When the socialites joining Mayor de Blasio at last night’s gala fundraiser rolled up to Gracie Mansion and descended from their black SUVs, it’s possible that they heard a distant clamor from across East End Avenue, where about 100 residents of public housing, corralled into a cattle pen of police barricades, were staging a protest.
Carrying signs that read “Funding, Not Gentrification,” and “Build it on your lawn,” the residents were there to protest de Blasio’s plan to partially fund the New York City Housing Authority by allowing private developers to build luxury apartments on ostensibly underused portions of public housing property.
The Gracie fundraiser marked the reopening of the Governor’s mansion after renovations. For the protesters, this swanky celebration of “the people’s house” mere blocks from the public housing where the mayor plans to allow developers to build market rate apartments was too good an opportunity to pass up.
Last month, the city revealed further details of its plan to rescue the city’s foundering public housing agency, specifying that the Holmes Houses, a complex with more than 900 residents a few blocks north of Gracie Mansion, would be among the first sites where private developers will be allowed to carve out plots for market-rate housing. Residents from the other public housing complex marked for private development, Wykoff Gardens in Brooklyn, also attended the protest.
"I've been living in Wykoff Gardens for 30 years," said Beverly Corbin, 62. "We don't need them to build new houses. We need them to take care of the ones we've already got, that we're living in."
NYCHA could certainly use the money private developers could provide—after years of mismanagement and declining support from Washington and Albany, the housing authority has racked up $17 billion in debt and is expecting to have a $200 million operating deficit by 2020. NYCHA has also yet to receive $3 billion promised from FEMA for damage incurred during Hurricane Sandy.
The plan to infill public housing spaces with private development was first floated by Mayor Bloomberg in 2013. Bloomberg proposed allowing developers to build 80 percent market-rate housing on public land. As a candidate for mayor, de Blasio was vocally opposed to the scheme.

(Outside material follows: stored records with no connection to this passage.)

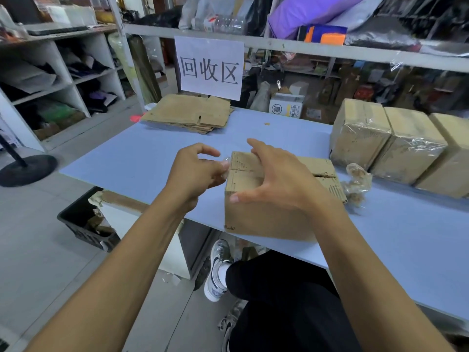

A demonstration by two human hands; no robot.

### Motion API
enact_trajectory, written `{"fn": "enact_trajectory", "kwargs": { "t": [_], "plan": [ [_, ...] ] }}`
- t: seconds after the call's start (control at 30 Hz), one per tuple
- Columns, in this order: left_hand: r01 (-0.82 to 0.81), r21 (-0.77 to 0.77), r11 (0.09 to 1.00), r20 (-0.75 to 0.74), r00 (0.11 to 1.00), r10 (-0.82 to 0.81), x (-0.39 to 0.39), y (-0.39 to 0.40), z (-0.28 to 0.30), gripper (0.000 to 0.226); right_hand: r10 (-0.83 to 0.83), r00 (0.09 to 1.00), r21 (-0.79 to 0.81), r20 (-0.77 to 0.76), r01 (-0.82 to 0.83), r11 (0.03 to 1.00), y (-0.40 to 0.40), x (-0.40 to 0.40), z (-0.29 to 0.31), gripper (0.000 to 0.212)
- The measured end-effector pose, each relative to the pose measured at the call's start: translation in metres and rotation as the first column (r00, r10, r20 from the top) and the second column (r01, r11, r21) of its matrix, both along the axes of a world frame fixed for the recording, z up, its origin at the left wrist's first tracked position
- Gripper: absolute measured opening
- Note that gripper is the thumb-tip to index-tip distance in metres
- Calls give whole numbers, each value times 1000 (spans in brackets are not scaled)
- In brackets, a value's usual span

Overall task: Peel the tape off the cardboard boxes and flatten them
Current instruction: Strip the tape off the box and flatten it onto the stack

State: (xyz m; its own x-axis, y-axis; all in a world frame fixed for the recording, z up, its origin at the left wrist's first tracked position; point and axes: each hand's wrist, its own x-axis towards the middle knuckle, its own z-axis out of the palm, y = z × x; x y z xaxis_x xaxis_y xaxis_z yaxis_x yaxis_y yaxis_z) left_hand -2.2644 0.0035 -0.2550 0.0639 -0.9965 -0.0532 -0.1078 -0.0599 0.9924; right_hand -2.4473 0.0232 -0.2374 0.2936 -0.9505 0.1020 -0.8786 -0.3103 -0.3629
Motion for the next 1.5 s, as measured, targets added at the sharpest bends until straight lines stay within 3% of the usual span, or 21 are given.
{"fn": "enact_trajectory", "kwargs": {
  "t": [0.1, 0.3, 0.5, 0.77, 0.87, 1.03, 1.17, 1.27, 1.33, 1.4, 1.5],
  "plan": [
    [-9, 19, 1000, 2, 1000, 9, 0, -2, -3, 11, 6, 1000, -2, 6, -6, 1000, -1, 0, -1, 122],
    [46, -77, 996, 227, 973, -27, 1, -4, -9, 26, 17, 1000, 7, 15, -17, 1000, -1, 0, -1, 119],
    [101, -32, 994, 78, 992, -98, 10, -8, -5, 11, 24, 998, 36, 62, -27, 999, -2, -5, 0, 119],
    [-4, -190, 982, 172, 984, 37, 31, -6, 12, 16, 66, 994, 51, 82, -70, 996, -3, -5, 1, 115],
    [31, -218, 975, 140, 990, 0, 13, 5, 22, 12, 77, 943, 13, 322, -86, 996, 2, -9, 5, 94],
    [56, -358, 932, 228, 973, 29, -38, 23, 32, 13, 193, 741, -295, 644, 7, 956, 10, -10, 1, 44],
    [112, -377, 919, 75, 993, -90, -63, 25, 33, 25, 107, 632, -253, 767, 145, 957, 13, -27, 5, 29],
    [164, -443, 881, 192, 978, -86, -81, 29, 33, 14, 51, 638, -285, 769, 270, 920, 13, -56, 10, 27],
    [216, -451, 866, 329, 942, -64, -93, 29, 32, 22, -23, 619, -287, 785, 396, 872, 13, -83, 11, 33],
    [323, -429, 844, 543, 839, -45, -105, 28, 27, 26, -141, 637, -268, 757, 500, 823, 14, -113, 5, 39],
    [432, -324, 842, 788, 615, -12, -117, 24, 12, 28, -332, 709, -226, 622, 569, 791, 13, -152, -24, 34]
  ]
}}
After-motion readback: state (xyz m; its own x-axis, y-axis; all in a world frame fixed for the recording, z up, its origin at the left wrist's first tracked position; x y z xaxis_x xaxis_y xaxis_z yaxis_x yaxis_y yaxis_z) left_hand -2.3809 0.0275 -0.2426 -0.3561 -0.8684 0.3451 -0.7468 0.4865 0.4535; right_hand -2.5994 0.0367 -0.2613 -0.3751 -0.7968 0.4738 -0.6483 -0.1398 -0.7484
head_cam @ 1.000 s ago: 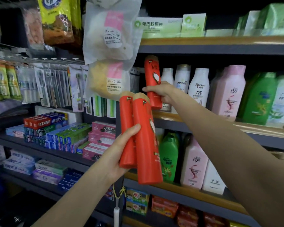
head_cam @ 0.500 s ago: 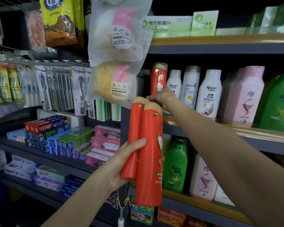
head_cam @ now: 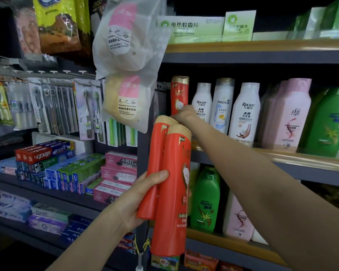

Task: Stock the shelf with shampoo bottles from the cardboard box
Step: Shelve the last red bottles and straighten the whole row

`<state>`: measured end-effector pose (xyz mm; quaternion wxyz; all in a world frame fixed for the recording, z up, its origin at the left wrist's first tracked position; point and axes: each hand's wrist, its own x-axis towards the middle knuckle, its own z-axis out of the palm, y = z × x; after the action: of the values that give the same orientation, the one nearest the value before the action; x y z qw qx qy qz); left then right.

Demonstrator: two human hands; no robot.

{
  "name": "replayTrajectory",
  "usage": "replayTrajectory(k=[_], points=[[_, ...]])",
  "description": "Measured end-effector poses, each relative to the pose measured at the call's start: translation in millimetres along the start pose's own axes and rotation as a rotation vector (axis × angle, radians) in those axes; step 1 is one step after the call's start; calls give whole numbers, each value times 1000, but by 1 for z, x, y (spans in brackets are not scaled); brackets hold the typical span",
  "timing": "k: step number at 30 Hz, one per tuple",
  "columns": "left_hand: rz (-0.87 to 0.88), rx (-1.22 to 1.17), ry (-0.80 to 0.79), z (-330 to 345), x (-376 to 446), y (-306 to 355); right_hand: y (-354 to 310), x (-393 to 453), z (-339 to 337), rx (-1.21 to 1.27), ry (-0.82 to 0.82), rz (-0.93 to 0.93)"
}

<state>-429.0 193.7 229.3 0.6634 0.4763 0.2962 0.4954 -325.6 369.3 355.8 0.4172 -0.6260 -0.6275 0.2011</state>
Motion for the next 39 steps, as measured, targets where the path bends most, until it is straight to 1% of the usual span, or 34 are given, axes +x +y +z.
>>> replayTrajectory(k=[2,3,6,7,8,9,10,11,12,13,15,18,21,23,25,28,30,34,36,39], points=[[9,-12,8,4,-1,1,-1,-6,-9,-54,-82,-74],[13,-9,-1,10,-4,2,-1,-15,-17,-50,-79,-109],[32,-50,-49,19,-6,3,2,-39,-43,107,-11,-178],[51,-76,-56,22,-6,3,5,-49,-53,195,-24,-181],[64,-81,-67,24,-4,4,10,-63,-66,341,-105,-154],[71,-93,-78,30,-4,7,16,-77,-78,504,-268,-112],[81,-104,-83,35,0,9,25,-91,-90,611,-460,-76],[98,-113,-71,42,4,13,32,-106,-98,640,-604,-62],[121,-103,-48,49,10,17,40,-118,-101,611,-696,-84],[155,-90,-19,58,18,22,44,-129,-101,591,-728,-126],[233,-46,29,76,33,34,47,-140,-100,632,-623,-187],[351,87,56,94,50,47,44,-138,-106,749,-379,-189],[479,239,71,99,65,62,36,-129,-114,824,-255,-217],[536,286,79,97,74,71,31,-120,-113,836,-177,-264],[543,292,89,90,83,79,28,-108,-109,792,-86,-329],[555,375,103,76,95,80,36,-92,-99,585,59,-416],[590,479,141,69,100,79,39,-87,-95,495,102,-466],[699,620,238,61,107,84,43,-80,-92,452,142,-527],[724,703,245,59,107,88,46,-80,-93,443,174,-563],[712,817,243,54,110,94,54,-79,-97,443,212,-580]])
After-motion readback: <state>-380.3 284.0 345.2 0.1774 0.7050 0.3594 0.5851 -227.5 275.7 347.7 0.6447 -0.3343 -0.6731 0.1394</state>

“NYCHA land is not for luxury condos,” he told the Metropolitan Council on Housing that year. But de Blasio made it clear that it was the details of the plan, not its broad outline, that he objected to. “Any future infill plan must include substantial amounts of affordable housing, the hiring of NYCHA residents for construction and permanent jobs, and the resources generated must be used to improve conditions for NYCHA families.”
True to his word, when de Blasio unveiled his own plan to raise money for NYCHA this year, his proposal for private infill in public housing included a much higher ratio of affordable housing. The plan calls for some 17,000 new infill units to be built on public housing properties over the next ten years. At the Holmes Towers, the plans call for the elimination of a playground to make way for as many as 400 units, about half of them affordable housing. In the Wykoff Houses, the plan is for roughly 600 units, half of them affordable.

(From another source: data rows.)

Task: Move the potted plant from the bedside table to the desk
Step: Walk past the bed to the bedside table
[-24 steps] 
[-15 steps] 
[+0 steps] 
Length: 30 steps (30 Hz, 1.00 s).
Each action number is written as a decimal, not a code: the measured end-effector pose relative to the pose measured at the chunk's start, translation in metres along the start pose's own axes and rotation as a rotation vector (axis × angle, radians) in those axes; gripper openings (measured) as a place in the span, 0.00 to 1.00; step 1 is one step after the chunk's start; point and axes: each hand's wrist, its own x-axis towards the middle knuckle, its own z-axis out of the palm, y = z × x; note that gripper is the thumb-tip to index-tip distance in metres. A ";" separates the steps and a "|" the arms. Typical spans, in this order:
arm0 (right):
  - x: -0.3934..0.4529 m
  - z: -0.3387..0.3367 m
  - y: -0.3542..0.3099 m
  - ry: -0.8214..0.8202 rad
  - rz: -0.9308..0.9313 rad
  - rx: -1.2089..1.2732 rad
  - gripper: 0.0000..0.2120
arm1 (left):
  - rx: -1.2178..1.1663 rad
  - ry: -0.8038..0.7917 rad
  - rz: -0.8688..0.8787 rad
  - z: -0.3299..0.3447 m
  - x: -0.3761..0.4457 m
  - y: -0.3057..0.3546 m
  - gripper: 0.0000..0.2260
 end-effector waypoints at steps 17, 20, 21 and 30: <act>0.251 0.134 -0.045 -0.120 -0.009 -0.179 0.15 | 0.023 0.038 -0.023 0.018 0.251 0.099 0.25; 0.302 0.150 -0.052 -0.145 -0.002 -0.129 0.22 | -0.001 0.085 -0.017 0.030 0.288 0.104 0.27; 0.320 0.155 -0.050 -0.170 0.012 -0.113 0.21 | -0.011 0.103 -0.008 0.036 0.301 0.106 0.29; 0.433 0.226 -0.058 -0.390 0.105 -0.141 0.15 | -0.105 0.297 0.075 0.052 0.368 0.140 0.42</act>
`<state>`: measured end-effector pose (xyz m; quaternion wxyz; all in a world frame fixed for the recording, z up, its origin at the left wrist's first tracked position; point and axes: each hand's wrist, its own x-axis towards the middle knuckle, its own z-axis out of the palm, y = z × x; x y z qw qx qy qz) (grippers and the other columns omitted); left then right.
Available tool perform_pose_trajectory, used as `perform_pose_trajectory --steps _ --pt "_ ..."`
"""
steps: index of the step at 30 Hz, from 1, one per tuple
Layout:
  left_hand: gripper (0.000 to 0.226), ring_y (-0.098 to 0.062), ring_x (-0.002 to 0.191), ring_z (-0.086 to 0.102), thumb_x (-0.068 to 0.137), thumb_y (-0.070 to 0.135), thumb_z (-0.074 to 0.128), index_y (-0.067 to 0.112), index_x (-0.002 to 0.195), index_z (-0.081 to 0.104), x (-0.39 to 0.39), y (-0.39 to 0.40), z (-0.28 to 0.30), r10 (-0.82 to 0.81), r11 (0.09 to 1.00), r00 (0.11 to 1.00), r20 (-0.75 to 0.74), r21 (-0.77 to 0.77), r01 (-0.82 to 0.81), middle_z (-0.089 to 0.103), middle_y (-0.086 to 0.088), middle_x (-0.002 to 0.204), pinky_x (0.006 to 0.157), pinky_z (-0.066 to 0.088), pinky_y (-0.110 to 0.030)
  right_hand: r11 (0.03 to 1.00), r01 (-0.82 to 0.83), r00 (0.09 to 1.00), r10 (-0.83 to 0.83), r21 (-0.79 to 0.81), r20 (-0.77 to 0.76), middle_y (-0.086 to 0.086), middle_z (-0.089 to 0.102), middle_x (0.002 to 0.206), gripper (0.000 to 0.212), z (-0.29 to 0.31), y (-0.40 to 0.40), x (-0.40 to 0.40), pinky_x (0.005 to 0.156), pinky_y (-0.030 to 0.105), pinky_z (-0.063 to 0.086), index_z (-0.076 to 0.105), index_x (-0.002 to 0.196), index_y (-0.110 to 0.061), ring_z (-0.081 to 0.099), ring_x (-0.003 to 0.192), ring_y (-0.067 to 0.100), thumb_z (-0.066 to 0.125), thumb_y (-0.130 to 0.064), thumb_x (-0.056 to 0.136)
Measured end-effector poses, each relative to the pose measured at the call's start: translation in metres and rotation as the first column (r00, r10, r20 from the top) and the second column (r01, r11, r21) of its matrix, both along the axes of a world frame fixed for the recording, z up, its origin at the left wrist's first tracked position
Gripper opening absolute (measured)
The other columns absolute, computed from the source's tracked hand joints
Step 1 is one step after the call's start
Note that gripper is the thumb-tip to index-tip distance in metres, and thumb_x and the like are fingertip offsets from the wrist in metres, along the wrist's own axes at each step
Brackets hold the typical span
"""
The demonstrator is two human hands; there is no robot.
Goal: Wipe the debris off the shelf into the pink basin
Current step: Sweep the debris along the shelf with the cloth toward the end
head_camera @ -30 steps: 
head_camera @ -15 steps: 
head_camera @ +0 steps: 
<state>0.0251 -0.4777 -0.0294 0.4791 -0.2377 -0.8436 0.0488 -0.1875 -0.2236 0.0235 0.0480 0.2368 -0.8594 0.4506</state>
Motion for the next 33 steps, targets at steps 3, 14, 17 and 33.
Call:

But for some, including City Councilmember Ben Kallos, 50 percent affordable housing is still not enough.
“We shouldn’t be building luxury housing on public land," Kallos said at the protest last night. "Any development on public housing land needs to come with the approval of the existing tenants, and it needs to be 100 percent affordable.”
Javier Sepulveda, a tenant in the Dewitt Clinton Houses and a tenant organizer, said the city’s recent announcement of a funding package for the MTA shows that there are other options. “The Governor and the Mayor just came up with $26 billion for the MTA,” he said. “They didn’t have to give up any property. Why should we? It’s a land-grab.”
"This isn't a matter of money," Sepluveda said of the chronic underfunding of public housing. "I believe it's a matter of desire and will."
City Hall defended the plan in a statement to Gothamist this morning: “The City has made unprecedented investments in NYCHA—over $500 million since Mayor de Blasio took office,” the statement reads. “But NYCHA is in a deep financial crisis with over $17 billion in unmet capital needs across the portfolio. We believe NYCHA residents will be best served through our plan which maximizes affordable housing, while generating revenue to repair aging buildings and make necessary upgrades.”
A handful of protesters briefly made good on their rhetorical threat to build on the Gracie Mansion grounds. Crossing out of the protest-pen set up by police, they erected a mock housing tower made of cardboard just inside the mansion’s gates. “You call this progress,” read words on the side of the cardboard tower. “We call it gentrification.”
As they turned away from Gracie Mansion and started heading back to the Holmes Towers, the protesters passed some late arrivals on their way in to the gala, and asked them to pass a message on to de Blasio: “Tell the mayor the whole projects came to dinner and he ain’t let us in.”